• **TASK**
Produce a word-for-word copy of the listing below without its pictures.

Start of DATASET SECTION

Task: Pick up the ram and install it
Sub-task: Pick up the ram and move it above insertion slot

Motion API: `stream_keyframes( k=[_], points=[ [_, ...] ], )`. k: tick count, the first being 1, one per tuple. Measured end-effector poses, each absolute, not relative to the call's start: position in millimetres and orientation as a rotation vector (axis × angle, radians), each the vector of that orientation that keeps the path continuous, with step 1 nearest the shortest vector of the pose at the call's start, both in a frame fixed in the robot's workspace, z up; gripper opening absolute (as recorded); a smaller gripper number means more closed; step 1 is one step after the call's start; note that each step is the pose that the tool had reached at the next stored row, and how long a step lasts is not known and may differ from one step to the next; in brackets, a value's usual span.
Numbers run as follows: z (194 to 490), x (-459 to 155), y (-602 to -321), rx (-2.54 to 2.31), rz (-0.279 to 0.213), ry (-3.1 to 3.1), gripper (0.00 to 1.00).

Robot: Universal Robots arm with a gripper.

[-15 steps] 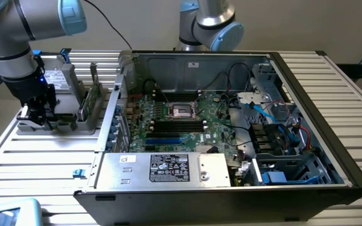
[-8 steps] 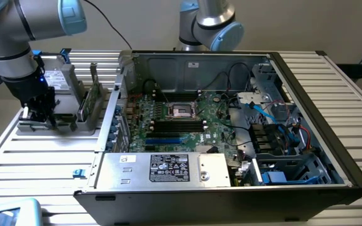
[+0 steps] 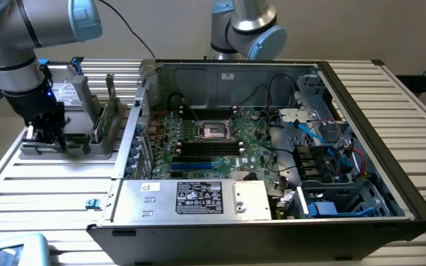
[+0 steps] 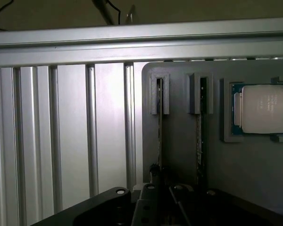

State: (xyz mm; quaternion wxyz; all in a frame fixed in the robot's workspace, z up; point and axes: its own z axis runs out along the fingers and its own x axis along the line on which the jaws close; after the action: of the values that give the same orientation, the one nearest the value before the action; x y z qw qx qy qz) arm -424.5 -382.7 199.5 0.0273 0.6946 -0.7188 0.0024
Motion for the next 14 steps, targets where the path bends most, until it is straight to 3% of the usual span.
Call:
stream_keyframes(
  k=[6,14],
  points=[
    [202.0,-424.5,-382.7,2.145,0.007,-2.220,0.13],
    [232.8,-424.5,-382.7,2.144,0.004,-2.218,0.13]
  ],
)
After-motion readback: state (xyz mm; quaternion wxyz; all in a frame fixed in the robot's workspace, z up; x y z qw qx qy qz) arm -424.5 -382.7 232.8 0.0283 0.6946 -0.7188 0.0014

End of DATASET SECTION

• **ANSWER**
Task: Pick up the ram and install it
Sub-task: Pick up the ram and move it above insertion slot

Motion API: `stream_keyframes( k=[_], points=[ [_, ...] ], )`. k: tick count, the first being 1, one per tuple. Measured end-effector poses, each absolute, not relative to the call's start: position in millimetres and orientation as a rotation vector (axis × angle, radians), each the vector of that orientation that keeps the path continuous, with step 1 nearest the shortest vector of the pose at the call's start, both in a frame fixed in the robot's workspace, z up; gripper opening absolute (as recorded); a smaller gripper number means more closed; step 1 is one step after the call's start; note that each step is the pose that the tool had reached at the next stored row, and how long a step lasts is not known and may differ from one step to the next; in brackets, a value's usual span.
Numbers run as follows: z (194 to 490), x (-459 to 155), y (-602 to -321), rx (-2.54 to 2.31), rz (-0.279 to 0.213), ry (-3.1 to 3.1), gripper (0.00 to 1.00).

Robot: Universal Robots arm with a gripper.

[-15 steps] 
[-8 steps] 
[+0 steps] 
[+0 steps] 

State: (xyz mm; quaternion wxyz; all in a frame fixed in the robot's workspace, z up; point and axes: its own z axis runs out along the fingers and its own x axis along the line on which the jaws close; after the action: of the values that give the same orientation, the one nearest the value before the action; x y z qw qx qy qz) arm -424.5 -382.7 199.5 0.0273 0.6946 -0.7188 0.0024
Motion for the next 14 steps, targets where the path bends most, until it is straight to 3% of the usual span.
Call:
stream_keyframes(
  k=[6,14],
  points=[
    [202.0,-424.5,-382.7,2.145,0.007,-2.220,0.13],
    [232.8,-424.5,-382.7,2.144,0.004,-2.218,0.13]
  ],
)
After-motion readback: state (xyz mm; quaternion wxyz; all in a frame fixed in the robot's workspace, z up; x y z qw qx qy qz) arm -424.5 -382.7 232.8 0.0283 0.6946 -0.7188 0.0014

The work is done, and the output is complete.